The golden light in your veins hums quietly now — not guiding you, not resisting. Just watching. Waiting.
You sit on a stone. Or maybe the stone sits on you — it’s hard to tell. The line between your body and the world around you is starting to blur. You try to shake off the stillness, but your fingers don’t answer. The wind brushes past your face. It doesn’t move your hair.
You don’t notice at first that your legs are gone.
No pain. No warning. Just… absence.
You glance down—and where there should be skin, bone, weight—there is only damp earth, gently sloping into the grass. Your legs have crumbled, turned soft and earthen. Vines snake up through the ruins of your boots, curling through the folds of your pants like veins returning to their root.
You close your eyes.
You remember the void. The golden voice. The promise.
“I will free the island from the grasp this blue has on it. Save the island… save myself.”
You thought that meant choosing when and how to act. That struggling against the directive would make you stronger. That saying no was the same as saying yes to yourself.
But the island doesn’t trade in choice.
It trades in debt.
You were given power. You were given life. You didn’t use it the way it wanted.
Your skin softens—first at the edges, then deeper. Fingernails flake into powder. Hair drifts loose, falling like silk to the moss. Your spine curls forward, no longer holding shape. Your arms melt at the joints. The hollow of your chest caves, filling with hot steam.
Your shadow flickers and fades. You try to speak, but your voice spills out as golden dust. It catches the wind like pollen and vanishes. A whisper of light falls into the soil, and the soil is hungry.
You refused to serve.
But the island still fed on you.
Not as a soldier.
As sustenance.
As something it was always going to take back in the end.
So close to the end, three lights have gone out: Claudia, Graham, and Chelsea…
Colder Death
The sister bled her light through hands,
A tether pulled through fractured strands.

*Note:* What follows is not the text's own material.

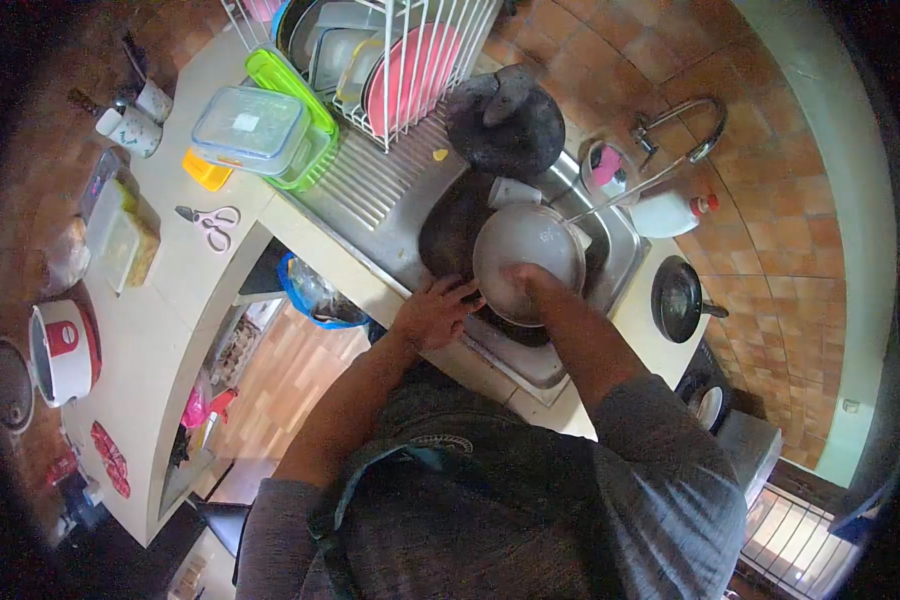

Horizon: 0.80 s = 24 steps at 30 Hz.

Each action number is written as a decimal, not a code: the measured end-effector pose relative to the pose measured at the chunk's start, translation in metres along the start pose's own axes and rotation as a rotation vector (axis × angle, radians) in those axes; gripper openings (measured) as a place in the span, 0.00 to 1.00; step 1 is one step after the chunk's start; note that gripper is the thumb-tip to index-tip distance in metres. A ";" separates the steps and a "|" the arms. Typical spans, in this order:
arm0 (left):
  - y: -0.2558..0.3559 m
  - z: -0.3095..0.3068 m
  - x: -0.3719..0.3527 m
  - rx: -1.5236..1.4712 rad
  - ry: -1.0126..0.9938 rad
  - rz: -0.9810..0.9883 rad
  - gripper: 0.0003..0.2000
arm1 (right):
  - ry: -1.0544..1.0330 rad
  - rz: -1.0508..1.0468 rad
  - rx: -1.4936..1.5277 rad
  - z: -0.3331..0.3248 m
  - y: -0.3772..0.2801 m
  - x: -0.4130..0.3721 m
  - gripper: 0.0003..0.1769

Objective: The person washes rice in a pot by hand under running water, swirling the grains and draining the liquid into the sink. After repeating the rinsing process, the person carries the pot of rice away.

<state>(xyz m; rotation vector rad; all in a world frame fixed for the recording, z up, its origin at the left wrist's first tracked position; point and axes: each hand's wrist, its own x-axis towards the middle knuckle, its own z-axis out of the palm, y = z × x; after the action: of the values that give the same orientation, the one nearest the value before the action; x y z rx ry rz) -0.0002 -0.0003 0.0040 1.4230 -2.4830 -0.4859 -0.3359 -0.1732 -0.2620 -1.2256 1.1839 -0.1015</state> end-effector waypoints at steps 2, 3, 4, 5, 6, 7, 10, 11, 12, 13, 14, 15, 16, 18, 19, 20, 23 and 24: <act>-0.003 0.007 -0.003 0.020 0.062 0.020 0.35 | 0.035 -0.140 -0.102 0.002 0.019 0.025 0.25; -0.002 0.009 -0.003 0.013 0.039 0.007 0.35 | 0.055 -0.208 -0.153 -0.005 0.031 0.031 0.24; -0.001 0.010 -0.002 0.006 0.017 -0.003 0.35 | 0.077 -0.275 -0.203 -0.007 0.042 0.039 0.23; 0.000 0.008 0.000 0.004 0.017 -0.001 0.35 | 0.101 -0.343 -0.254 -0.007 0.044 0.056 0.23; 0.001 0.003 0.001 0.011 -0.009 -0.007 0.33 | 0.124 -0.413 -0.305 -0.008 0.043 0.078 0.22; 0.001 0.001 0.000 0.018 -0.035 -0.013 0.31 | 0.146 -0.483 -0.356 -0.008 0.048 0.090 0.22; -0.001 -0.002 -0.001 0.009 0.005 0.020 0.31 | 0.261 -0.561 -0.747 -0.052 0.062 0.099 0.24; -0.001 -0.003 -0.001 0.009 0.006 0.020 0.31 | 0.353 -0.556 -1.087 -0.065 0.064 0.099 0.28; 0.000 -0.005 -0.001 0.020 -0.008 0.013 0.31 | 0.352 -0.556 -1.088 -0.048 0.019 0.041 0.28; 0.001 -0.007 0.000 0.032 -0.023 0.006 0.32 | 0.248 -0.507 -1.250 -0.028 -0.043 0.005 0.27; 0.001 -0.006 -0.001 0.031 -0.022 0.006 0.32 | 0.140 -0.453 -1.408 -0.006 -0.129 -0.029 0.26; 0.001 -0.004 -0.001 0.030 -0.005 0.012 0.32 | 0.140 -0.453 -1.408 -0.020 -0.094 -0.009 0.26; 0.000 -0.002 -0.002 0.028 0.011 0.018 0.32 | 0.233 -0.370 -1.298 -0.032 -0.066 0.017 0.24; -0.001 0.003 -0.001 0.015 0.016 0.012 0.31 | 0.406 -0.208 -1.067 -0.051 -0.007 0.070 0.19; -0.002 0.004 -0.001 -0.002 0.020 0.008 0.31 | 0.488 -0.125 -0.948 -0.055 0.016 0.104 0.17; -0.001 0.004 -0.001 -0.002 0.020 0.009 0.31 | 0.567 -0.042 -0.827 -0.067 0.046 0.123 0.15; 0.000 -0.001 -0.001 0.029 -0.019 0.004 0.31 | 0.530 -0.056 -0.872 -0.055 0.036 0.115 0.16; -0.001 0.002 -0.001 0.028 0.001 0.011 0.31 | 0.509 -0.064 -0.893 -0.048 0.031 0.118 0.16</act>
<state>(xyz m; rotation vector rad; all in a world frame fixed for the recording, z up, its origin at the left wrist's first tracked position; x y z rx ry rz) 0.0004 0.0009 0.0021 1.4182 -2.5055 -0.4498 -0.3341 -0.2661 -0.3543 -2.1013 1.7149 0.0899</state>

She chased the silence, begged it yield—
But truth, like rot, refused the field.
She could not turn the echoes kind,
So gave her flame to one behind.
Her voice now grows in roots and rain,
A ward against the coming stain.
The watcher traced the system’s breath,
And bartered thought for colder death.
Five doors he touched, each bleeding more,
Until the self was not the core.
He saw the door, he learned the price—
But every knowing cuts like ice.
The final question cost him form—
Now thought is just a shifting storm.
The rebel turned from every path,
Refused the call, refused the wrath.
She claimed no master, root, or flame—
And so the earth reclaimed her name.
No blade, no scream, no martyr’s crown—
Just footsteps fading into ground.
She kept her vow, though not as planned—
Now silence grows where she once stood.